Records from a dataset

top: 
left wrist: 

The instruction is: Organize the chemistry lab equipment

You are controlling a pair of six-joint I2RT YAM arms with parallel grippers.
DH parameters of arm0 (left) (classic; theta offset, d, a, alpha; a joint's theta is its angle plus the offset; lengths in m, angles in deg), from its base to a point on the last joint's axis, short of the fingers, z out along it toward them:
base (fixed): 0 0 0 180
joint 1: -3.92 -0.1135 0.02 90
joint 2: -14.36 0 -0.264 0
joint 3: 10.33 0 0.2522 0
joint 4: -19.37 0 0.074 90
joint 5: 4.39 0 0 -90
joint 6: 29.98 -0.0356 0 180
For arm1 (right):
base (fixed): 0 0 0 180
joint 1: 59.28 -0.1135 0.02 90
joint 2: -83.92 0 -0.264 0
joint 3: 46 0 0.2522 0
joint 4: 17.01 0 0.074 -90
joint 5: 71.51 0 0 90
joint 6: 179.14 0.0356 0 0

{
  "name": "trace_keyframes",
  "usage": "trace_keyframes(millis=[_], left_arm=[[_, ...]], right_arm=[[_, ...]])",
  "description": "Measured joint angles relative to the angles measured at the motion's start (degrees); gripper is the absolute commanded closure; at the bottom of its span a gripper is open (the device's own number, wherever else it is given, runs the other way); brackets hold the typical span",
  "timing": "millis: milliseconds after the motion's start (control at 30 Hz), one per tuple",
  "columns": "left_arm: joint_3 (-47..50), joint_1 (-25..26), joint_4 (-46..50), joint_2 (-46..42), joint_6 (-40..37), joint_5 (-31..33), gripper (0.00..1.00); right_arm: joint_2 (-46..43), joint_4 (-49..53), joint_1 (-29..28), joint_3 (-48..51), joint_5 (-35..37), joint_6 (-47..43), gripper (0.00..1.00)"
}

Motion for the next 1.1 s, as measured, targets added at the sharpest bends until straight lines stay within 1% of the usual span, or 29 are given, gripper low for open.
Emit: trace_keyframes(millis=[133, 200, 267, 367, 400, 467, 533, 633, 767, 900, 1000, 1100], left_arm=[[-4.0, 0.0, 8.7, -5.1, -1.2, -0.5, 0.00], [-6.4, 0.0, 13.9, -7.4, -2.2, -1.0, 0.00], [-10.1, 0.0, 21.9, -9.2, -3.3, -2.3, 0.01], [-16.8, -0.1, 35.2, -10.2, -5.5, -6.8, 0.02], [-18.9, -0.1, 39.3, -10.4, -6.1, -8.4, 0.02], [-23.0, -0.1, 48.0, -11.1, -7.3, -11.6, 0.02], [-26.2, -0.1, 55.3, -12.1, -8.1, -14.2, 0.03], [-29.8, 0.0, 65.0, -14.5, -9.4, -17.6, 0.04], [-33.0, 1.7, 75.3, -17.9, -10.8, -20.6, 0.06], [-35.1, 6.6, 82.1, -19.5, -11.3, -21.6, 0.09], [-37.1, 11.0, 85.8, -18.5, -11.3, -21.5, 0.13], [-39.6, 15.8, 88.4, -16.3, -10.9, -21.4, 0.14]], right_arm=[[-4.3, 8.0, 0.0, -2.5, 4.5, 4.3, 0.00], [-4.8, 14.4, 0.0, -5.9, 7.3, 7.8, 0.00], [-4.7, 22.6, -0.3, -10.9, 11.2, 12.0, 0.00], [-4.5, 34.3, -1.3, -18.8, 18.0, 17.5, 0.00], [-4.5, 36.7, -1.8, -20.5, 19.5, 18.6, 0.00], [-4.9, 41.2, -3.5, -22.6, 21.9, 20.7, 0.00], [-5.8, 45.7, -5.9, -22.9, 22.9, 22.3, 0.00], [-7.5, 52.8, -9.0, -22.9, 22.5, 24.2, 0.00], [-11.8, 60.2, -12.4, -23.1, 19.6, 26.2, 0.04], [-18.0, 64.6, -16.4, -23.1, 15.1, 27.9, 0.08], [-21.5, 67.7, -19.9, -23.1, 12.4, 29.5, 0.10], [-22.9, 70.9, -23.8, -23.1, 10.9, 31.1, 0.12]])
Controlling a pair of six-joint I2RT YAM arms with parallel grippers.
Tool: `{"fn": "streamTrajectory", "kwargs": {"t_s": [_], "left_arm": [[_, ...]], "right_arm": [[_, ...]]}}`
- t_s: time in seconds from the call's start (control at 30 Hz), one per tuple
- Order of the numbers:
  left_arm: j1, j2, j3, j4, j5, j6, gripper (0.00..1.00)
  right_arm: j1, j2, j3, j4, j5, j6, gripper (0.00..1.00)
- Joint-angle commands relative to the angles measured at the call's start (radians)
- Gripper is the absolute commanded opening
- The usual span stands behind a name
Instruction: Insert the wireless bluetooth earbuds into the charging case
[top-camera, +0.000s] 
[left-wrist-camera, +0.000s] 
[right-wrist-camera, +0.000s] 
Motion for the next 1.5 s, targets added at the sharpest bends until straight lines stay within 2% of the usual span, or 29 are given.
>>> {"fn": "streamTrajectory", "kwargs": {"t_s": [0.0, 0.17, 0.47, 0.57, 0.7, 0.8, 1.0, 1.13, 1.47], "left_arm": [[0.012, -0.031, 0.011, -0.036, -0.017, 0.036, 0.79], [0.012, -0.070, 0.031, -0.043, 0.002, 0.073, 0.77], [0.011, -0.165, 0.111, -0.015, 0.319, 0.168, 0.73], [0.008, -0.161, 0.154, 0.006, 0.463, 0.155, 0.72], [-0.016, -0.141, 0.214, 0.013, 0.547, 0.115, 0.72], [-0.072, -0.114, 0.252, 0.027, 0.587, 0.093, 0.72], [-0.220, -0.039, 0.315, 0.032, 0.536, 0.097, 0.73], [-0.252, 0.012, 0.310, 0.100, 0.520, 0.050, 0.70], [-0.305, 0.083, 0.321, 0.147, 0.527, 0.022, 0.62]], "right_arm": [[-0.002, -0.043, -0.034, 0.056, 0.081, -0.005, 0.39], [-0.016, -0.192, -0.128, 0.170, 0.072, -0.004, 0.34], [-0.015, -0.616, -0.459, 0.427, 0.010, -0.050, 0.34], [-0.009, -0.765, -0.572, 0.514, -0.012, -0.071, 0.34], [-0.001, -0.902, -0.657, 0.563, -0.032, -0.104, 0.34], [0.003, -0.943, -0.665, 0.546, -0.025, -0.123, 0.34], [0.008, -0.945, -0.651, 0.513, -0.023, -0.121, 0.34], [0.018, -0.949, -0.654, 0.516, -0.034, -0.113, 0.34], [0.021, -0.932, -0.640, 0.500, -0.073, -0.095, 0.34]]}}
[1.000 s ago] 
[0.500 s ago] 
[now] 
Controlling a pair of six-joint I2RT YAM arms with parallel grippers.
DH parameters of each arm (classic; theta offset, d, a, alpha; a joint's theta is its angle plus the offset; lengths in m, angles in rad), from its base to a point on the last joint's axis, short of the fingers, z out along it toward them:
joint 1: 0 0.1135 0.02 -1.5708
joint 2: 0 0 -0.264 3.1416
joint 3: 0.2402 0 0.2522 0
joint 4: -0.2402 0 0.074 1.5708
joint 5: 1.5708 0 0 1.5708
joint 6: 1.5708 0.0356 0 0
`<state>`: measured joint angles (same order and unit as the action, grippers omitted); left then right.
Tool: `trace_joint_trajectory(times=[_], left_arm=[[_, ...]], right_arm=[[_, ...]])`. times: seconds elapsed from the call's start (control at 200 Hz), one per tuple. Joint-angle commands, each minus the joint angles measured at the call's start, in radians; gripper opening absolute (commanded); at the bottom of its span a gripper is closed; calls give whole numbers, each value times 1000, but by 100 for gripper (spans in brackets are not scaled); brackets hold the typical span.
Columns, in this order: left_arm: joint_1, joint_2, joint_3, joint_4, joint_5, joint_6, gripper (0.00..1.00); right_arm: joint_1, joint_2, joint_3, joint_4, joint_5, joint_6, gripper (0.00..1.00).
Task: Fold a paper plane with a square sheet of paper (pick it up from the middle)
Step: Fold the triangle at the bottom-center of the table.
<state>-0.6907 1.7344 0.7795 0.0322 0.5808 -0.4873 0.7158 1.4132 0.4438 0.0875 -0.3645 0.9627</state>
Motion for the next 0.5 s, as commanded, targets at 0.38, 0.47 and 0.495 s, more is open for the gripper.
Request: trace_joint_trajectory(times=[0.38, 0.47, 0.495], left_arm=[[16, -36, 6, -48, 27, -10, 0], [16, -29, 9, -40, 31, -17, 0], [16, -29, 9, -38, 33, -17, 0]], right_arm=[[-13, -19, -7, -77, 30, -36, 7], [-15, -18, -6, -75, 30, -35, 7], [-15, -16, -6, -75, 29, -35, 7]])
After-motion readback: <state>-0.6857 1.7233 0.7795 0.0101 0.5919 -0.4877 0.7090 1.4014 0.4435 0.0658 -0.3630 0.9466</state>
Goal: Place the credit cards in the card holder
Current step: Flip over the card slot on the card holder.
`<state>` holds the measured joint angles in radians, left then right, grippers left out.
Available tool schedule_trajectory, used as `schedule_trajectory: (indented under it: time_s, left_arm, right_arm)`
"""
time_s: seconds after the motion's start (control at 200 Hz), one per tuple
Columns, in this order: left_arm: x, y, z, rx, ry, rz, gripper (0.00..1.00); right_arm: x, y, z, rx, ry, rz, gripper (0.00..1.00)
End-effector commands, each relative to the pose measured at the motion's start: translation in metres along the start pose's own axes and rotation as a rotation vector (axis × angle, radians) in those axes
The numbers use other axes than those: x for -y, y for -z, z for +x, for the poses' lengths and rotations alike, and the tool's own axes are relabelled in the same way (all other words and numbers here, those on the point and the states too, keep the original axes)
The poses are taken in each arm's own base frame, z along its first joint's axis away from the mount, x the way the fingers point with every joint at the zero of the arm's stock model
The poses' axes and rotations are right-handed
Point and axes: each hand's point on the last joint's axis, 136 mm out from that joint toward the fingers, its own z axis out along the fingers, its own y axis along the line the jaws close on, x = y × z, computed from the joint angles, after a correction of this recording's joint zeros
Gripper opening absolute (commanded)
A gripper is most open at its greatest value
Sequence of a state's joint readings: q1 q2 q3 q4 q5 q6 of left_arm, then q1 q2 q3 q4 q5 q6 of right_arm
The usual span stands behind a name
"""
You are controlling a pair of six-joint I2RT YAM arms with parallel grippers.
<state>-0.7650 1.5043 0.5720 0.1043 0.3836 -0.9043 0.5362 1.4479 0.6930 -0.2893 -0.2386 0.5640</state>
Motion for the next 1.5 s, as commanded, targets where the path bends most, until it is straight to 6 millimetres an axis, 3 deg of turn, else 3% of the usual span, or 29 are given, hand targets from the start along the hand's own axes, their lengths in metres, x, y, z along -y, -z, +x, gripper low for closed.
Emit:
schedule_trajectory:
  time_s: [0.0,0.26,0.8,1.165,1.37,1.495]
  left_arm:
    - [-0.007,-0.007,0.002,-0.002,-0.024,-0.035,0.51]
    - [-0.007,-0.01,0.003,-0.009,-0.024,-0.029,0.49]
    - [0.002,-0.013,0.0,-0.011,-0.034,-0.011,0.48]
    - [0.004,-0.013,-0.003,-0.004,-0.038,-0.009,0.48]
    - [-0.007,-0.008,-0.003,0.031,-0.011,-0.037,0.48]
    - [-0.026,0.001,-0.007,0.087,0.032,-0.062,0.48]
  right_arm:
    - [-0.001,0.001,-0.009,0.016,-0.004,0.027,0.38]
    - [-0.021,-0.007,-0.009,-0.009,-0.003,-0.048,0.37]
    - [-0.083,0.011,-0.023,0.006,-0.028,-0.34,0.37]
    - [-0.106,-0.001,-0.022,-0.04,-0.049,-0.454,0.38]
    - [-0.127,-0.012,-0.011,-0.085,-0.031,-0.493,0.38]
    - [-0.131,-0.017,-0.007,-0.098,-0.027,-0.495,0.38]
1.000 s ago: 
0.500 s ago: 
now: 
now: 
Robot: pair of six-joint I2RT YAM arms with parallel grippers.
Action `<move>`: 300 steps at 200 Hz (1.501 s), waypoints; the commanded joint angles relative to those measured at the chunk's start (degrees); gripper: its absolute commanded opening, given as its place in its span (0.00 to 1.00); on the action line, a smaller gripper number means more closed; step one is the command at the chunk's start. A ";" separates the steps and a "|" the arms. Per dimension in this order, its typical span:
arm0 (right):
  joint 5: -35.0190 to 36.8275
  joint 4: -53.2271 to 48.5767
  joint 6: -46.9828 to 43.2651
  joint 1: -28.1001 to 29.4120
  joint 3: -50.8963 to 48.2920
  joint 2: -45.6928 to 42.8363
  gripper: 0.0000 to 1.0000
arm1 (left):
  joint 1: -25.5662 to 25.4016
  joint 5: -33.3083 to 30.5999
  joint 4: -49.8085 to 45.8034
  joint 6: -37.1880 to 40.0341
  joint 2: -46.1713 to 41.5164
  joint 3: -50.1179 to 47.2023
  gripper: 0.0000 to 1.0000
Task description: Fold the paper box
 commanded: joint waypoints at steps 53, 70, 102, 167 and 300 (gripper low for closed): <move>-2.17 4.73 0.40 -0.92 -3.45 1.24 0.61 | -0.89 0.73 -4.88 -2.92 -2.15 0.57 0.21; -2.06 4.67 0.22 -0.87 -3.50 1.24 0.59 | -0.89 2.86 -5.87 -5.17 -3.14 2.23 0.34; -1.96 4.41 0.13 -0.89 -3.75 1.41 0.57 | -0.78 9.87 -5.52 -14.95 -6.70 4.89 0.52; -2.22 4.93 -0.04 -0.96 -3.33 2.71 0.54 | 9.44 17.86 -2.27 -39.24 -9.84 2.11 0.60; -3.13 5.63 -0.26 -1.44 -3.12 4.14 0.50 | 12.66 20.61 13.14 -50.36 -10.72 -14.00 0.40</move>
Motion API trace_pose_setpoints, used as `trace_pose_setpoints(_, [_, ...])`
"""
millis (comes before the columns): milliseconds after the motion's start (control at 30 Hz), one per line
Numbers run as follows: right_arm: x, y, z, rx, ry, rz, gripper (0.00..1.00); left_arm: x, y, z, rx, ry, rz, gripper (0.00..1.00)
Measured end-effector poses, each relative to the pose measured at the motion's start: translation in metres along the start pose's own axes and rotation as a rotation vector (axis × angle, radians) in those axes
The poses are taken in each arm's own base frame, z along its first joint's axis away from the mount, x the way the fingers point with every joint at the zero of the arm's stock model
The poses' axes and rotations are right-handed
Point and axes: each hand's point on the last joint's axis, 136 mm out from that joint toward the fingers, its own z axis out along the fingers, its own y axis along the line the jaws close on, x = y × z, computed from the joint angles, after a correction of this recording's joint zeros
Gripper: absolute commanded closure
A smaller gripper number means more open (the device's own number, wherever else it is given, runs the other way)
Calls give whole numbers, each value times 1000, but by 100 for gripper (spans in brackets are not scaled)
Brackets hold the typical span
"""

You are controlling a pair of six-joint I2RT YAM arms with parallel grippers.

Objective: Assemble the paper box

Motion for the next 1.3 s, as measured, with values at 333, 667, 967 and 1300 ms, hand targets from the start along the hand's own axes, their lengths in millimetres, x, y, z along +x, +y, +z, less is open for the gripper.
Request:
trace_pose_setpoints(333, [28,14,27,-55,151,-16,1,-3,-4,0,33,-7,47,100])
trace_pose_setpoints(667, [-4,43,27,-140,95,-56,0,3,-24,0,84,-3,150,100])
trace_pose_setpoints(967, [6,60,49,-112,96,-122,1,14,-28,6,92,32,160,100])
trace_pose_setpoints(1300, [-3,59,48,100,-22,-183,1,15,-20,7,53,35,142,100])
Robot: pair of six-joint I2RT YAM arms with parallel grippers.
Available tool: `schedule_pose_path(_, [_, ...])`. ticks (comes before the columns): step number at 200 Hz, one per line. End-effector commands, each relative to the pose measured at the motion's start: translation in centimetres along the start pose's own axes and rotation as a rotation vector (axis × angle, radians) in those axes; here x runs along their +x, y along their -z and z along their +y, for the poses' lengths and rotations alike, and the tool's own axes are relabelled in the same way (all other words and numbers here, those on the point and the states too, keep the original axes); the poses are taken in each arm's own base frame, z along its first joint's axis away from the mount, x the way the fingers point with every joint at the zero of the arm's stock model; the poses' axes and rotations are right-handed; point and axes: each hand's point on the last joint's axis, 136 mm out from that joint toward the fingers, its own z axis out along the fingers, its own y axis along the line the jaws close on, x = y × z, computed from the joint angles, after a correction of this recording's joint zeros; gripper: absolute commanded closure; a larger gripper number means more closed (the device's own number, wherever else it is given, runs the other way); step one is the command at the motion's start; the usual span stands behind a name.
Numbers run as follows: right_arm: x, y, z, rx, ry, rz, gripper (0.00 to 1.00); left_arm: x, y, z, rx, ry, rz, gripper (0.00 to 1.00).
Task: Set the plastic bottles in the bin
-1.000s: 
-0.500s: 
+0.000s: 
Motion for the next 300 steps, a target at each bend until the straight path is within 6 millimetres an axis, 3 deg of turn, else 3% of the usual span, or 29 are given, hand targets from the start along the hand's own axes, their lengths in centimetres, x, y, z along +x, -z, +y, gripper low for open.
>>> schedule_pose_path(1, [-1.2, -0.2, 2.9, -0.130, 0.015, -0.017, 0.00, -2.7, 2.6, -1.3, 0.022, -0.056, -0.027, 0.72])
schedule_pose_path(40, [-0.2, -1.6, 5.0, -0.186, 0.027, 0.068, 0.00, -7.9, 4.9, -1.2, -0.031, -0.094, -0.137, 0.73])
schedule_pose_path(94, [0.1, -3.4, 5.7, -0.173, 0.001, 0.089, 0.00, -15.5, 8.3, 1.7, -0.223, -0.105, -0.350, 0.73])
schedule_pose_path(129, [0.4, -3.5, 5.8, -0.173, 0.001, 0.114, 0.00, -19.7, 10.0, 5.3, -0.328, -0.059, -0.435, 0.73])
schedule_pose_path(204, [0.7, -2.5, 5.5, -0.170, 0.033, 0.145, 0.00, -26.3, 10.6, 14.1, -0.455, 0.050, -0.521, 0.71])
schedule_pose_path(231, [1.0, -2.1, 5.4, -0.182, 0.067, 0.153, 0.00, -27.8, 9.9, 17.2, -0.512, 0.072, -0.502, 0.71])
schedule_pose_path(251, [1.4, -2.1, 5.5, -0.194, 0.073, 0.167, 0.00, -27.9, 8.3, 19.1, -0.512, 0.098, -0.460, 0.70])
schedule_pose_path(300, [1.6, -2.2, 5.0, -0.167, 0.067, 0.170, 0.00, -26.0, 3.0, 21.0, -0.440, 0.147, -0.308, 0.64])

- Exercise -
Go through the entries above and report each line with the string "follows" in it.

- Exercise output -
Numbers run as follows: right_arm: x, y, z, rx, ry, rz, gripper (0.00..1.00); left_arm: x, y, z, rx, ry, rz, gripper (0.00..1.00)
Numbers run as follows: right_arm: x, y, z, rx, ry, rz, gripper (0.00 to 1.00); left_arm: x, y, z, rx, ry, rz, gripper (0.00 to 1.00).

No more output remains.